Dessert: Too much and almost always.
Now: Breakfast. I think about it first. I don’t just rush in and grab anything. This takes thought and consideration, because I want high nutrition and low carbs. I choose either egg and cheese on a low-carb tortilla, or 1/2 cup Greek Gods plain yogurt with a bit of fruit on top, sweetened with Stevia liquid. I’ve started using this more than Splenda.
Snack: Don’t usually need one, but if I do, a hunk of Muenster or string cheese, or maybe a hard boiled egg. I am counting carbs, so I portion control. The protein leaves me mostly satisfied. I’ve learned to tell true hunger from desire for a sweet taste, and I don’t beat myself up for it, I just try to feed the hunger first, the desire last. Turns out that sugar free products help a lot then. Maybe an Atkin’s bar, maybe a nectarine.
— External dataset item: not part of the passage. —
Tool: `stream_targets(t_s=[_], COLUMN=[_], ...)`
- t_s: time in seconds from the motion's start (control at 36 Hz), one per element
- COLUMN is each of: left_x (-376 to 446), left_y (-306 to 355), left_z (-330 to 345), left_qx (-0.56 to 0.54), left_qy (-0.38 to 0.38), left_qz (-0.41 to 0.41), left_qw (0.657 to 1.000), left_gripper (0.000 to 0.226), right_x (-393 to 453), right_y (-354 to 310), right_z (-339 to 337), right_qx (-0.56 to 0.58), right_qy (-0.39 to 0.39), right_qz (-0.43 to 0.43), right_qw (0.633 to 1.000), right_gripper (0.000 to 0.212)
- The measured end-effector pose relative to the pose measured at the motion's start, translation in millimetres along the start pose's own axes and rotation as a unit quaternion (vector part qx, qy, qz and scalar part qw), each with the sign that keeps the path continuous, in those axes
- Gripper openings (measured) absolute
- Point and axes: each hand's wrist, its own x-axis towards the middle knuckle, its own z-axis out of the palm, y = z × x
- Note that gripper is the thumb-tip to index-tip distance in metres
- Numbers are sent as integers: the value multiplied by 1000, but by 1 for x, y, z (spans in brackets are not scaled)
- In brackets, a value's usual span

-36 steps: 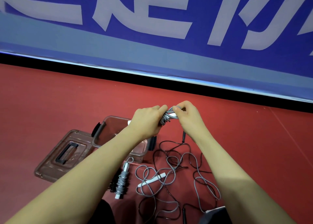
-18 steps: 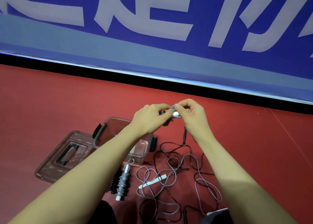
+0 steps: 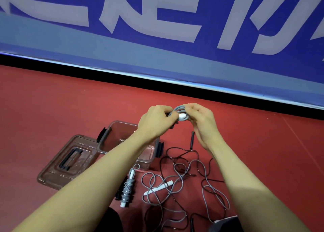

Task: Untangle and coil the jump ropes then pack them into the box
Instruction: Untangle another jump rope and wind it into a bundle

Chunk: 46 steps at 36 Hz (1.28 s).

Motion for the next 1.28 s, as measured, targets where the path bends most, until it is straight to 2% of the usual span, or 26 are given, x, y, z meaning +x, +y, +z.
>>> stream_targets(t_s=[0.03, 0.11, 0.19, 0.31, 0.56, 0.78, 0.94, 1.08, 1.19, 1.28], left_x=[0, 1, 1, 0, -2, -1, 5, 4, 4, 3], left_y=[-1, -2, -1, 0, 0, 0, 0, 3, 5, 9], left_z=[-2, -4, -4, -3, 4, 7, 15, 15, 18, 22], left_qx=[4, -4, -7, 30, 138, 144, 158, 187, 265, 300], left_qy=[5, 5, 5, 8, 27, 38, 108, 141, 159, 180], left_qz=[-2, -5, -8, 13, 94, 126, 123, 132, 194, 240], left_qw=[1000, 1000, 1000, 999, 986, 981, 974, 963, 931, 906], left_gripper=[27, 28, 27, 29, 39, 37, 30, 32, 36, 41], right_x=[0, 1, 0, 0, 3, 4, 1, -3, -2, -1], right_y=[0, 1, 4, 7, 13, 14, 9, 2, -4, -7], right_z=[-1, -4, -5, -3, 0, -1, -4, -6, -8, -9], right_qx=[30, 74, 87, 62, -31, -67, -91, -53, -28, -58], right_qy=[-18, -61, -64, -29, 69, 110, 108, 96, 143, 130], right_qz=[12, 29, 28, 23, -6, -37, -45, -13, 22, 98], right_qw=[999, 995, 994, 997, 997, 991, 989, 994, 989, 985], right_gripper=[12, 30, 31, 16, 14, 20, 17, 18, 16, 15])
Lunch: At this point I know I need greens and meat. I really like tuna or chicken salad over greens, with plenty of veggies. I don’t skimp. I want the salad large, so it will take care of my hunger, provide a lot of fiber, and satisfy. Bring on the dressing. If I have any kind of nuts or seeds, I like to throw some on top. And yes, cheese, please.
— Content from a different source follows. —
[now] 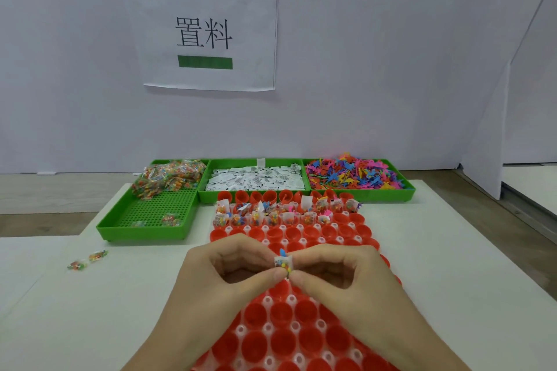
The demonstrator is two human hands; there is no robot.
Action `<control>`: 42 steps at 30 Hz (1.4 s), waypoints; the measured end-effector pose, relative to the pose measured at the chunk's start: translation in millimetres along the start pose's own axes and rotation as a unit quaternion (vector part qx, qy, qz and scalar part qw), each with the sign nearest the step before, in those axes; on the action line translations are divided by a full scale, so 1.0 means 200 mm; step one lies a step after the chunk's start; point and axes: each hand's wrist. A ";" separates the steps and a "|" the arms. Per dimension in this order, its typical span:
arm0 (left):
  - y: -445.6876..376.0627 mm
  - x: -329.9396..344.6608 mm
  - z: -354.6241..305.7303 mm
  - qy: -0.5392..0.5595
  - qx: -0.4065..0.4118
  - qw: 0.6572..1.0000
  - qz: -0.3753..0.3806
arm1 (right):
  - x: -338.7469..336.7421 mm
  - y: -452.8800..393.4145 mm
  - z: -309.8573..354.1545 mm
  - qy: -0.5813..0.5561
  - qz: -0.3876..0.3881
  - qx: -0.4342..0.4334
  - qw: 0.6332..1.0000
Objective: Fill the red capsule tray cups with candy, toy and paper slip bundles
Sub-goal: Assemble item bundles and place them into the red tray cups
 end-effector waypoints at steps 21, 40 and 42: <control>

Afternoon snacks: Sometimes I don’t really want anything. Sometimes I do. I might have an iced coffee. I might enjoy a low carb tortilla with peanut butter. I might have a weak moment and shove a handful of chocolate chips in my mouth or eat too many sugar free Oreos. They taste just like the real thing, but each 2 has 6 grams of net carb, so eating 8 cookies is more than I really needed… so I try not to do this daily. Besides, they will fill me up with enough gas to provide our home with electricity for several hours. If only…
Dinner: No rice, noodles, or bread. Meat and veggie stir fry is a fave. Omelettes. Meat topped salads, etc. If I haven’t already had 2 low-carb tortillas on a particular day, now is a good time for one. I love Mexican food, so I can have every bit of yummy dinner as my taco eating family by simply substituting my tortillas for the regular, and I go lightly on the beans, if I eat them at all. I allow myself 6-10 tortilla CHIPS if there is a good guacamole to go with.
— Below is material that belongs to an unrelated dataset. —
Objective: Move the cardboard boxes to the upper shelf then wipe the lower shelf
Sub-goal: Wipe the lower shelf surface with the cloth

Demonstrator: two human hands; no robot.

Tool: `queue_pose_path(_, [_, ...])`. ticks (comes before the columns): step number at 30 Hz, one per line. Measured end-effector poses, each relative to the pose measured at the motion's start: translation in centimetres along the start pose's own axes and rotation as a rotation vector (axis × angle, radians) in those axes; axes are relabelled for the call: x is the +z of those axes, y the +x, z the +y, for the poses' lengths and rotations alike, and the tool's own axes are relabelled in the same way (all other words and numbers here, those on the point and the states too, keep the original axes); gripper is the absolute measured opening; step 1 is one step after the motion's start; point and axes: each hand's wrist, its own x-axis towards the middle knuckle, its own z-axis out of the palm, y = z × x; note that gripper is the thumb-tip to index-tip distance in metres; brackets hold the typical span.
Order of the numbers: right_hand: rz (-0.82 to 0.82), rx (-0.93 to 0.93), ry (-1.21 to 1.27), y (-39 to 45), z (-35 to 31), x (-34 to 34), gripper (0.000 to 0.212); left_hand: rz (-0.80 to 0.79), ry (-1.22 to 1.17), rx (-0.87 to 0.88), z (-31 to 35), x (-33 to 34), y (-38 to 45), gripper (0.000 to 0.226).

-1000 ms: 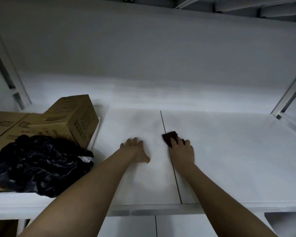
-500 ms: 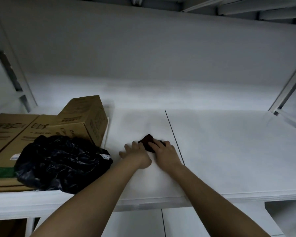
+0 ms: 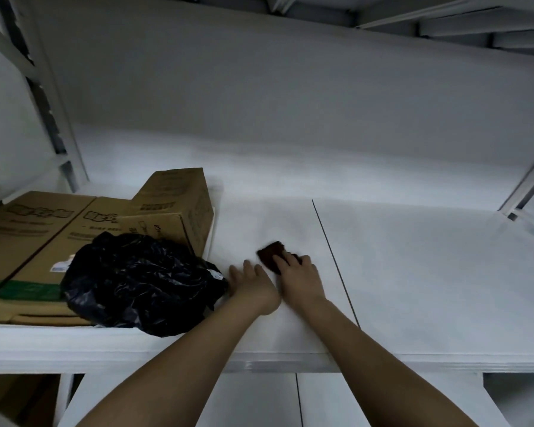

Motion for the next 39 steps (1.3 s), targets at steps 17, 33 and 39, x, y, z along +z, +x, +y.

Dessert: Don’t always have any! Don’t feel I have to! WOW! This is a new me! If I do, I want my go-to sugar-free pudding, or something creamy. When the family grabs their giant ice cream bowls and my envy gets the best of me, I will hopefully have Greek yogurt in the fridge. I keep things like fruit and s.f. caramel in the fridge a lot. Not always. Some of my specialty items cost more. The yogurt is pricy, too, but I am worth it! How much are donuts and Haagen Das? Anyway. Goal for most days if maintaining- 25-30 grams carbs. Losing- 20-26. Probably going to gain if it lasts for more than a few days- over 35 grams. I have discovered my set point. I can still have a cheat day every couple of weeks or once a month and be OK. Beyond that, I have to be careful.
So that’s what I know. Feel free to share your thoughts with me, as well. I love comments, especially when they disagree with me! About the pictures: The salad is ‘Baby /field Greens’ type, I added pico de gallo, a hard boiled egg, shredded Mexican cheese, snap peas, the canned chicken. (first and last time on that cheap junk) NOT the mayo after all, and dressing.
The dish on the paper plate is Pulled pork nachos. I know each tortilla chip has 1 gr. carb, so I counted them out. If you are on Atkin’s or other phase-based low-carb plans, this wouldn’t work for phase 1, and maybe not 2. I also followed a recipe that calls for Dr. Pepper and chipotles in adobo sauce to cook the pork roast in. Whereas most of the liquid is drained, there isn’t a lot of residual sugar in the meat, but be advised that some will be there. Yummy recipe, by the way ,and very easy. From Pioneer Woman.